[Prompt]:
In the data below, find the line containing "Picture size 672" and the line containing "Room frame, metres.", then reproduce them and every line between, exactly. Omit pictures.

(Stored items from a collection)
----------

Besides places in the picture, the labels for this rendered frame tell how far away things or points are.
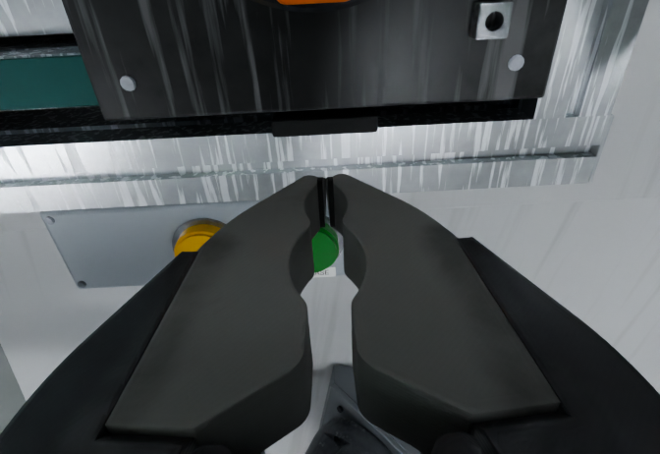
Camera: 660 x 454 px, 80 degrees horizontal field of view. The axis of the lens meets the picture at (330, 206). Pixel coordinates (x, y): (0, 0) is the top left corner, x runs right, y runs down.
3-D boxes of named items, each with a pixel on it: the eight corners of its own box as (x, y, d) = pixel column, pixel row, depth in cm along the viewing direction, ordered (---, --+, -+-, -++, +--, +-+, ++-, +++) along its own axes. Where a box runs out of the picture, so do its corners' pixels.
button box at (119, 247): (354, 229, 34) (360, 278, 29) (112, 242, 34) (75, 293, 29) (353, 155, 31) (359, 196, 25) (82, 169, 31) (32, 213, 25)
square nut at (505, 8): (500, 35, 20) (508, 38, 19) (467, 36, 20) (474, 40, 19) (506, -1, 19) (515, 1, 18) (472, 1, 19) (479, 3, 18)
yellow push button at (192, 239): (244, 259, 29) (239, 278, 27) (189, 262, 29) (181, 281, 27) (234, 214, 27) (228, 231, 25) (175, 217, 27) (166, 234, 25)
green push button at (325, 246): (339, 255, 29) (340, 273, 27) (284, 257, 29) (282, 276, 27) (337, 208, 27) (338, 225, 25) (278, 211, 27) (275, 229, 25)
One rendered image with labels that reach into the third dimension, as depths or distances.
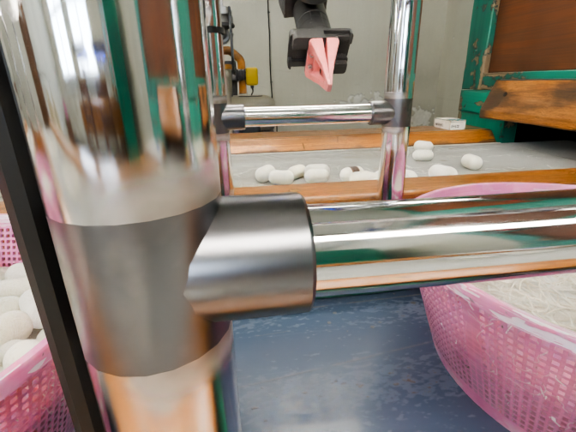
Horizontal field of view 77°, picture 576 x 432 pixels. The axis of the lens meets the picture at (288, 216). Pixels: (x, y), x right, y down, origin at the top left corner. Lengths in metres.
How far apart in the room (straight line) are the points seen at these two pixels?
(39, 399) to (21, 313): 0.08
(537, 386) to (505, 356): 0.02
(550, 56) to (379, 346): 0.64
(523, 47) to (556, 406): 0.72
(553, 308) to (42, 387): 0.27
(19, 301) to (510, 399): 0.29
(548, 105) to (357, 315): 0.49
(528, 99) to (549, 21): 0.15
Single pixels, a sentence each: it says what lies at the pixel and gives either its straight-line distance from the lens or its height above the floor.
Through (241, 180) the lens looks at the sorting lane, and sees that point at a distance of 0.50.
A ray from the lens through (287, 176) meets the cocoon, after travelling 0.45.
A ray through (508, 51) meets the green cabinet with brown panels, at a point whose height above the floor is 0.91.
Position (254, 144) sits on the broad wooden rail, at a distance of 0.69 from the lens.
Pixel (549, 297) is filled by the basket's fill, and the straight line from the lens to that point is 0.28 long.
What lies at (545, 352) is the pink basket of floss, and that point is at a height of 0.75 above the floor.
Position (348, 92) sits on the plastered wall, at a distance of 2.65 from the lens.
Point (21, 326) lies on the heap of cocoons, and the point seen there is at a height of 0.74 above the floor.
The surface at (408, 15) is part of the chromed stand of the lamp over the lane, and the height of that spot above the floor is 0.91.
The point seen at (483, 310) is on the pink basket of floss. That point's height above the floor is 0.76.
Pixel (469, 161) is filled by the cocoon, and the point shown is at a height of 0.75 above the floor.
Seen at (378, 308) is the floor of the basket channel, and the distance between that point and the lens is 0.34.
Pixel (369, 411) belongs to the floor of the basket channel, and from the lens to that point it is 0.26.
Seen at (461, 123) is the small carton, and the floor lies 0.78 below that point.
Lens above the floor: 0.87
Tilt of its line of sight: 21 degrees down
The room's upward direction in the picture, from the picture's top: 1 degrees counter-clockwise
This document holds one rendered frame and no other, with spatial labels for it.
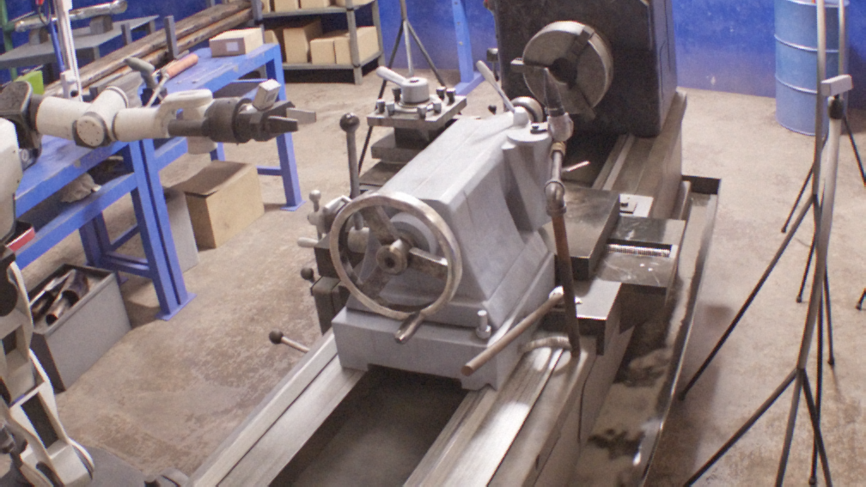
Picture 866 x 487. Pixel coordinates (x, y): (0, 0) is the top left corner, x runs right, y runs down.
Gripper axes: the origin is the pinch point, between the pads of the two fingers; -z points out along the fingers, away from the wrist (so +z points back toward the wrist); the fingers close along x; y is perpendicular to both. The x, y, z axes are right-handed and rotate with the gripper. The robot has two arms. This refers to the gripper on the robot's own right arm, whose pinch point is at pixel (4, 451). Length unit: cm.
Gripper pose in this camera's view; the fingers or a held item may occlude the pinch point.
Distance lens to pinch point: 210.6
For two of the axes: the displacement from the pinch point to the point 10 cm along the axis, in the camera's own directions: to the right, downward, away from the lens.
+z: -0.9, -8.7, -4.8
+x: 9.5, 0.8, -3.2
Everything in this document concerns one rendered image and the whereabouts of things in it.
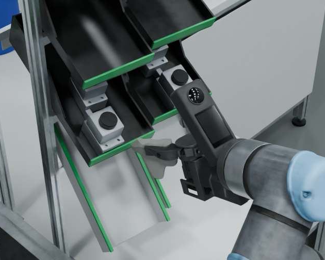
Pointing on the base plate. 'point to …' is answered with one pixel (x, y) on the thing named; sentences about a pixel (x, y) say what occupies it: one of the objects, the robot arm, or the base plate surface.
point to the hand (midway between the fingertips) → (158, 129)
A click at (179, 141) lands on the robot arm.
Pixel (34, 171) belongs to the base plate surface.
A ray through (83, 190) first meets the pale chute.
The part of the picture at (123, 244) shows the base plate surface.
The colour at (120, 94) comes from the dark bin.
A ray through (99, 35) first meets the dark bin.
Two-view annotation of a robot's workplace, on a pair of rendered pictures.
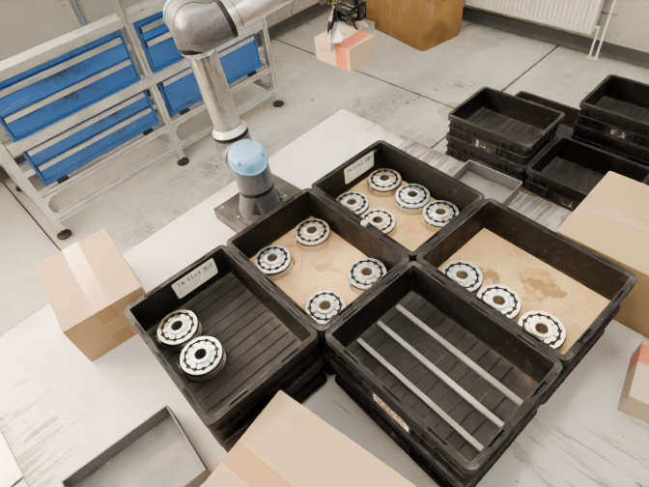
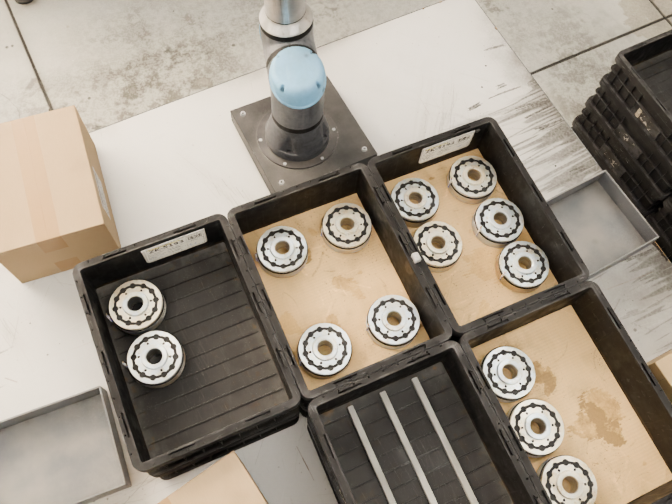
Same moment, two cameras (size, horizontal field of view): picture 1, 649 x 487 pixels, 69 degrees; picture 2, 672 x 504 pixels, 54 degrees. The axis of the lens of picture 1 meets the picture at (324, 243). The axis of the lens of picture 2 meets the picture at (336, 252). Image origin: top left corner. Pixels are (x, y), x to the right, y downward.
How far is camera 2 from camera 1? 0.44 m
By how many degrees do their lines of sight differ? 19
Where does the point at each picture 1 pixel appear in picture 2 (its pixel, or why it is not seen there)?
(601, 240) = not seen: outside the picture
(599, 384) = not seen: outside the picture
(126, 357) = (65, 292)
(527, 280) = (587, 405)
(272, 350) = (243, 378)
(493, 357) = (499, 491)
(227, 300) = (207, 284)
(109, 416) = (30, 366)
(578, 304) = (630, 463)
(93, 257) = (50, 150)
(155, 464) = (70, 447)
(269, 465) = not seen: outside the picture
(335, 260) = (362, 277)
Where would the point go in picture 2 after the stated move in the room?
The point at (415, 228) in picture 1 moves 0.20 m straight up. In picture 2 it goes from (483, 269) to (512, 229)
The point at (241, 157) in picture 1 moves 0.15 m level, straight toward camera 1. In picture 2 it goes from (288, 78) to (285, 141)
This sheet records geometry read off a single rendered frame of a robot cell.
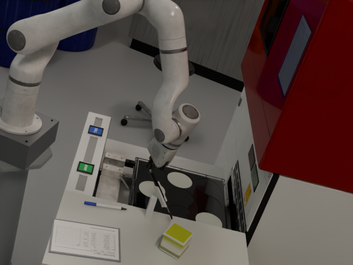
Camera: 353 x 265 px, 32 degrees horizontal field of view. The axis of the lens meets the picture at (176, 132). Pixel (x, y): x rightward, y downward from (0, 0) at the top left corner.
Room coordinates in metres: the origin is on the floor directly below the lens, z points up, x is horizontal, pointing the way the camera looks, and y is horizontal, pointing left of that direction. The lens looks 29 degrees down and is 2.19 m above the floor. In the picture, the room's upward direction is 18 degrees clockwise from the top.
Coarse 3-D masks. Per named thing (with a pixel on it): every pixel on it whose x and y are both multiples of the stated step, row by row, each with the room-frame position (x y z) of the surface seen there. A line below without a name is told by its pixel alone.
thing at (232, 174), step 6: (234, 168) 2.10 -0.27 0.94; (234, 174) 2.06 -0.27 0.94; (228, 180) 2.09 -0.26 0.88; (234, 180) 2.01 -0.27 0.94; (228, 186) 2.07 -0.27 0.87; (234, 186) 1.97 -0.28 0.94; (228, 192) 2.02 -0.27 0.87; (234, 192) 1.94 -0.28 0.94; (228, 198) 1.99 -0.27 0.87; (234, 198) 1.91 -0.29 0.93; (228, 204) 1.96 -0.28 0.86; (234, 204) 1.88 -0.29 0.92; (228, 210) 1.92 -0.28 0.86; (234, 210) 1.85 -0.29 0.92; (228, 216) 1.90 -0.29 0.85; (240, 216) 1.79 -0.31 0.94; (234, 222) 1.84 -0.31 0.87; (240, 222) 1.76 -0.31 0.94; (234, 228) 1.81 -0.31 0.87; (240, 228) 1.72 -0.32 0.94
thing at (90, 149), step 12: (96, 120) 2.09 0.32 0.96; (108, 120) 2.11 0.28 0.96; (84, 132) 1.97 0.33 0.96; (84, 144) 1.89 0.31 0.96; (96, 144) 1.92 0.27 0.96; (84, 156) 1.81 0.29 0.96; (96, 156) 1.84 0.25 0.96; (72, 168) 1.72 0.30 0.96; (96, 168) 1.77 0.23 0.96; (72, 180) 1.65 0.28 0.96; (84, 180) 1.68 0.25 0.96; (84, 192) 1.61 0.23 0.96
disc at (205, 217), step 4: (204, 212) 1.80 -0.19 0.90; (196, 216) 1.77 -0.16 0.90; (200, 216) 1.77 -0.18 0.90; (204, 216) 1.78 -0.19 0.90; (208, 216) 1.79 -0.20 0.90; (212, 216) 1.80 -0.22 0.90; (196, 220) 1.74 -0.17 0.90; (200, 220) 1.75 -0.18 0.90; (204, 220) 1.76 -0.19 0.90; (208, 220) 1.77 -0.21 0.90; (212, 220) 1.77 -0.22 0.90; (216, 220) 1.78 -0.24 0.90; (220, 220) 1.79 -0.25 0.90; (208, 224) 1.74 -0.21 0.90; (212, 224) 1.75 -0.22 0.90; (216, 224) 1.76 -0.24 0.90; (220, 224) 1.77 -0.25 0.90
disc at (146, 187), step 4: (140, 184) 1.85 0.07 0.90; (144, 184) 1.86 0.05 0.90; (148, 184) 1.86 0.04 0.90; (152, 184) 1.87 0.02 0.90; (140, 188) 1.82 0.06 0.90; (144, 188) 1.83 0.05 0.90; (148, 188) 1.84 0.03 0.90; (152, 188) 1.85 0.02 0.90; (144, 192) 1.80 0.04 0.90; (148, 192) 1.81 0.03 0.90; (152, 192) 1.82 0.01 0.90; (164, 192) 1.84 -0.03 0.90; (148, 196) 1.79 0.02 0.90
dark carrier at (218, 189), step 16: (144, 176) 1.91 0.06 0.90; (160, 176) 1.94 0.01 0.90; (192, 176) 2.01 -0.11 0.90; (176, 192) 1.87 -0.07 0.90; (192, 192) 1.90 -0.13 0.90; (208, 192) 1.94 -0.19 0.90; (144, 208) 1.72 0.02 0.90; (160, 208) 1.74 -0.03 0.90; (176, 208) 1.78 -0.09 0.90; (192, 208) 1.80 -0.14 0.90; (208, 208) 1.84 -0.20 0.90; (224, 208) 1.87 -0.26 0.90; (224, 224) 1.77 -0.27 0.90
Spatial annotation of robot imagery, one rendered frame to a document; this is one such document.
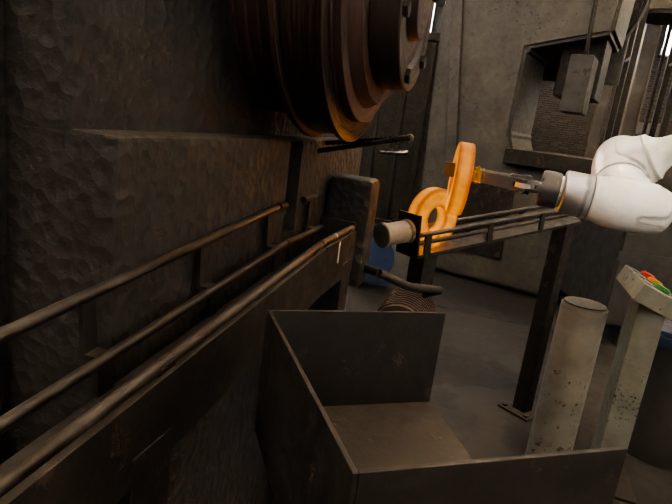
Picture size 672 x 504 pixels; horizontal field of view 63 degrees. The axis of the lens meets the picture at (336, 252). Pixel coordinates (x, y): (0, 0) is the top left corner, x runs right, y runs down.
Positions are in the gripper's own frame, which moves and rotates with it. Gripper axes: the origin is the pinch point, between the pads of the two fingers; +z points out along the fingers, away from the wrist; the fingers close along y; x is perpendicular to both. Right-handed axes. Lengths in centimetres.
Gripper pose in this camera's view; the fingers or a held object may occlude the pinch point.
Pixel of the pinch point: (460, 171)
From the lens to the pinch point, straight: 121.1
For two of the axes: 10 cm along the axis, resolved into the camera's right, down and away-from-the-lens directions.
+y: 3.0, -1.8, 9.4
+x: 1.8, -9.5, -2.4
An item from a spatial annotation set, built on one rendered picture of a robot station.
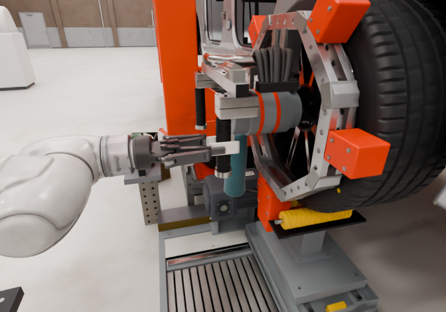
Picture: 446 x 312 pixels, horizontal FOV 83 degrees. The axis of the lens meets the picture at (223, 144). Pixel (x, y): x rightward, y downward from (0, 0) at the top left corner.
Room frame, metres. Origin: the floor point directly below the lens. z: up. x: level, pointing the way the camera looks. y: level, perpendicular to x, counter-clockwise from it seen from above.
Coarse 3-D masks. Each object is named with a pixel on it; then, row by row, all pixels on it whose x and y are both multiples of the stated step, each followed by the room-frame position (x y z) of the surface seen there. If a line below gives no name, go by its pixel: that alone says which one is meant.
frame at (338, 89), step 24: (264, 24) 0.87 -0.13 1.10; (288, 24) 0.72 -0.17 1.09; (312, 48) 0.61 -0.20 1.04; (336, 48) 0.59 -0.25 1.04; (336, 72) 0.57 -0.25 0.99; (336, 96) 0.50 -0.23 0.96; (336, 120) 0.50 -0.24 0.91; (264, 144) 0.91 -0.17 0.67; (264, 168) 0.80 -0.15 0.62; (312, 168) 0.52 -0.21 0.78; (288, 192) 0.62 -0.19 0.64; (312, 192) 0.58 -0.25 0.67
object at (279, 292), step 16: (256, 240) 0.92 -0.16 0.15; (256, 256) 0.85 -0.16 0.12; (272, 272) 0.74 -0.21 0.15; (272, 288) 0.68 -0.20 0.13; (368, 288) 0.66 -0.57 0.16; (288, 304) 0.61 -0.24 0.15; (304, 304) 0.59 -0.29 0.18; (320, 304) 0.61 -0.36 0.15; (336, 304) 0.59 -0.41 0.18; (352, 304) 0.60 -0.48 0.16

----------

[Exercise result]:
Picture size 672 x 504 pixels; horizontal field of view 63 degrees. The axis of the lens meets the picture at (336, 252). Pixel coordinates (x, y): (0, 0) is the top left corner, x runs right, y runs down.
Positions are in the gripper's own frame, which moves and rotates with it. Gripper axes: the origin is the pinch point, between the pads of the two fingers; +z points out along the fingers, away from the wrist; the fingers close along y; x is perpendicular to both. Right-handed axes. Lengths in centimetres.
Gripper pose in this camera's view; the fingers or a held object may occlude the pinch point.
Pixel of the pinch point: (460, 171)
From the lens to the pinch point, straight: 121.1
For two of the axes: 10 cm along the axis, resolved into the camera's right, down and away-from-the-lens directions.
+y: 3.0, -1.8, 9.4
+x: 1.8, -9.5, -2.4
An item from a spatial annotation set, built on one rendered picture of a robot station.
Picture: 446 x 312 pixels, horizontal FOV 83 degrees. The axis of the lens meets the picture at (223, 144). Pixel (x, y): x rightward, y downward from (0, 0) at the top left corner.
Room frame, metres. Origin: the floor point directly below the lens. z: up. x: level, pointing the way the camera looks. y: level, perpendicular to x, counter-clockwise from it seen from above.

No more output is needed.